Recent results from a Phase 2b clinical trial evaluating the JAK-1 inhibitor, ABT-494, in patients with moderate to severe rheumatoid arthritis (RA) who did not respond to methotrexate (MTX) therapy show that, at specific dosages, the inhibitor realized a rapid improvement in RA symptoms in a majority of the patients. Phase 3 trials of the treatment are now beginning and recruiting RA patients worldwide.
The trial, called BALANCE II (NCT02066389), also showed that ABT-494 is as safe and well-tolerated as other drugs in the same category that are already approved by the U.S. Food and Drug Administration (FDA).
ABT-494 may also potentially reduce inflammation more effectively and more selectively than other drugs, with fewer risks to the patients.
These findings were reported in the article, “Efficacy and Safety of ABT‐494, a Selective JAK‐1 Inhibitor, in a Phase IIb Study in Patients With Rheumatoid Arthritis and an Inadequate Response to Methotrexate,” published in the journal Arthritis Rheumatology.
The study included 300 RA patients on background methotrexate treatment, and lasted for 12 weeks. Patients completing the treatment had the option to continue in a long‐term extension study. ABT-494 was tested in different doses and regimens: 3, 6, 12, or 18 mg twice daily, or 24 mg once daily.

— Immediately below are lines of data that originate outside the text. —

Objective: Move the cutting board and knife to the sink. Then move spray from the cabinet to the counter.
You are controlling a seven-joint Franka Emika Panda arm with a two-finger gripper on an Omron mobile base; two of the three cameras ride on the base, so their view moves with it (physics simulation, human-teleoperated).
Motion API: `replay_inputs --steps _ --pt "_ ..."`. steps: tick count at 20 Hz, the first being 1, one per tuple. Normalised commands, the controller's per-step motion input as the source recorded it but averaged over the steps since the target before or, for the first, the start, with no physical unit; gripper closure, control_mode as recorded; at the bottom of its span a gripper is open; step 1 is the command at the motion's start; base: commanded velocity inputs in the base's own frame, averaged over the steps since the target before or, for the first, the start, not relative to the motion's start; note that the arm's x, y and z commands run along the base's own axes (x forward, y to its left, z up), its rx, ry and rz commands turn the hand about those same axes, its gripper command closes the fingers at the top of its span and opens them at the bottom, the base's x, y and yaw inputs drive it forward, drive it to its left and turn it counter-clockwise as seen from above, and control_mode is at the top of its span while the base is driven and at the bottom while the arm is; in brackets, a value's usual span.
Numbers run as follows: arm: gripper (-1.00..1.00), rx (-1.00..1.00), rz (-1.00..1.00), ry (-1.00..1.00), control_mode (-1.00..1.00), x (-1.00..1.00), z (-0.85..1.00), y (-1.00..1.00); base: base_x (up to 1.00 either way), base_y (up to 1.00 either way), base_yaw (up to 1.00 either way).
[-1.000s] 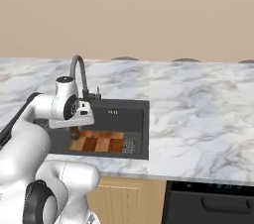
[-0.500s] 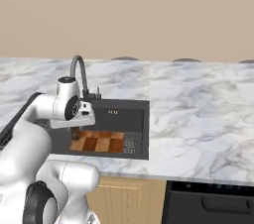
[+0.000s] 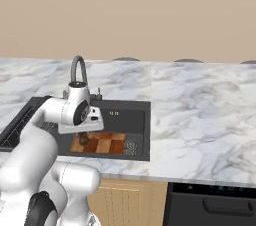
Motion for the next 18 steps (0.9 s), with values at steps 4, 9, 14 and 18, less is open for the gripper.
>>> replay_inputs --steps 4,9,14,18 --pt "1.00 0.00 0.16 0.08 -1.00 0.22 -0.12 -0.30 0.00 0.00 0.00" --pt "1.00 0.07 0.21 0.01 -1.00 0.28 -0.11 -0.44 0.00 0.00 0.00" --pt "1.00 0.01 0.17 0.09 -1.00 0.40 -0.14 -0.31 0.00 0.00 0.00" --pt "1.00 0.00 0.14 0.10 -1.00 0.38 -0.16 -0.23 0.00 0.00 0.00"
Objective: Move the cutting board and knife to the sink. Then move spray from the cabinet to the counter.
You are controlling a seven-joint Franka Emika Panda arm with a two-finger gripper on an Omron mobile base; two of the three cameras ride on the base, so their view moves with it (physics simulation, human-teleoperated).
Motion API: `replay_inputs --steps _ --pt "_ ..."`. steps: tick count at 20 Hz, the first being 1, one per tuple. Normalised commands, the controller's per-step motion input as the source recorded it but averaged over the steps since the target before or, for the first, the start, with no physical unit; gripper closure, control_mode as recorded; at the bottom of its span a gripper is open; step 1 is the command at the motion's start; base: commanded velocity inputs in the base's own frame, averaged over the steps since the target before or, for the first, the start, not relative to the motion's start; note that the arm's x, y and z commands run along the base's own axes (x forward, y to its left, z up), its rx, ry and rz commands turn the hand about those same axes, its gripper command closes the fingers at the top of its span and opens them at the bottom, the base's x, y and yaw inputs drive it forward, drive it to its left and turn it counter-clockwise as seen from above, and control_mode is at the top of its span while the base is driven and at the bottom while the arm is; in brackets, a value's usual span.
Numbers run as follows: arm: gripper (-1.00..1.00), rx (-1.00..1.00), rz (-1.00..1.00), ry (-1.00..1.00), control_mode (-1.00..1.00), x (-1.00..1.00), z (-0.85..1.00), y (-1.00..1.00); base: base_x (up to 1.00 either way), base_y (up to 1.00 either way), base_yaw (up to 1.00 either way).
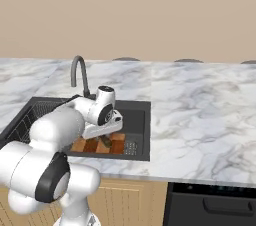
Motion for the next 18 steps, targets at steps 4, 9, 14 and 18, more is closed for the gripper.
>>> replay_inputs --steps 4,9,14,18 --pt "1.00 0.00 0.07 0.11 -1.00 0.44 -0.13 -0.07 0.00 0.00 0.00" --pt "1.00 -0.01 0.03 0.11 -1.00 0.36 -0.13 -0.01 0.00 0.00 0.00" --pt "1.00 -0.07 0.00 0.00 -1.00 0.22 -0.23 0.00 0.00 0.00 0.00" --pt "1.00 -0.10 0.04 -0.01 -1.00 0.13 -0.27 0.00 0.00 0.00 0.00"
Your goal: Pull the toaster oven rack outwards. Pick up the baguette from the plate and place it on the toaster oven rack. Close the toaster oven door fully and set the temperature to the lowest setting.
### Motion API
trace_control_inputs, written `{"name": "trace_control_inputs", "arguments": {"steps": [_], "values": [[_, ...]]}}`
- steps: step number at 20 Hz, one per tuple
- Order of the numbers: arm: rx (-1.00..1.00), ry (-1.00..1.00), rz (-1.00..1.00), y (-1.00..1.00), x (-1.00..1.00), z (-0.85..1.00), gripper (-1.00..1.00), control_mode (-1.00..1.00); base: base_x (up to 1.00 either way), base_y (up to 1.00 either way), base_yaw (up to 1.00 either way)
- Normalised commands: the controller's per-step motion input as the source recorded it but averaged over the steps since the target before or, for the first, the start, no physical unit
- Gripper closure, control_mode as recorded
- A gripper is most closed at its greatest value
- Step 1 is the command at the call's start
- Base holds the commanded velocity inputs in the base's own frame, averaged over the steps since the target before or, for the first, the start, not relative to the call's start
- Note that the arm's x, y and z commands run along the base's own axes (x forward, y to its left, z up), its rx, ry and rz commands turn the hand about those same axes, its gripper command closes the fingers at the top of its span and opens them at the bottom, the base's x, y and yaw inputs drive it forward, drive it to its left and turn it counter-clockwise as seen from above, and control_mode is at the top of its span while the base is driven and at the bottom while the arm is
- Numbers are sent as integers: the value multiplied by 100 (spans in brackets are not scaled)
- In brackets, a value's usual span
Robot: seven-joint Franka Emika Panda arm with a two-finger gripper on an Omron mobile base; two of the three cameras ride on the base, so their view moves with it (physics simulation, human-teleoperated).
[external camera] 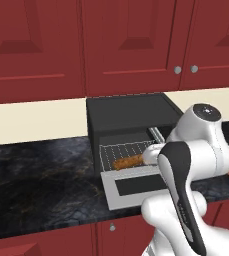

JAKs and Tyk-2 are naturally occurring factors that play a variety of roles in the body, including defense against infections, the production of blood cells, growth, and the development of nerve cells. Drugs to treat RA, with effects on two or more of these factors, are already on the market or are being studied in clinical trials.
ABT-494 has an enhanced selectivity only for JAK-1, which is involved in the production of some of the pro-inflammatory cytokines, molecules that cause the inflammation seen in RA. ABT-494 is designed to reduce the production of these pro-inflammatory cytokines by inhibiting JAK-1.
“Selective inhibition of JAK‐1 might possibly enhance efficacy and reduce undesirable effects associated with inhibition of JAK‐2, JAK‐3, and Tyk‐2,” the researchers wrote in their report.
The trial’s primary endpoint was the proportion of patients who achieved the American College of Rheumatology 20% improvement criteria (an ACR20 response) at week 12. ACR20 response requires at least a 20% improvement in several core set measures of disease activity, including counts on tender joint and swollen joint, a patient’s assessment of pain, a patient’s and physician’s assessment of physical function.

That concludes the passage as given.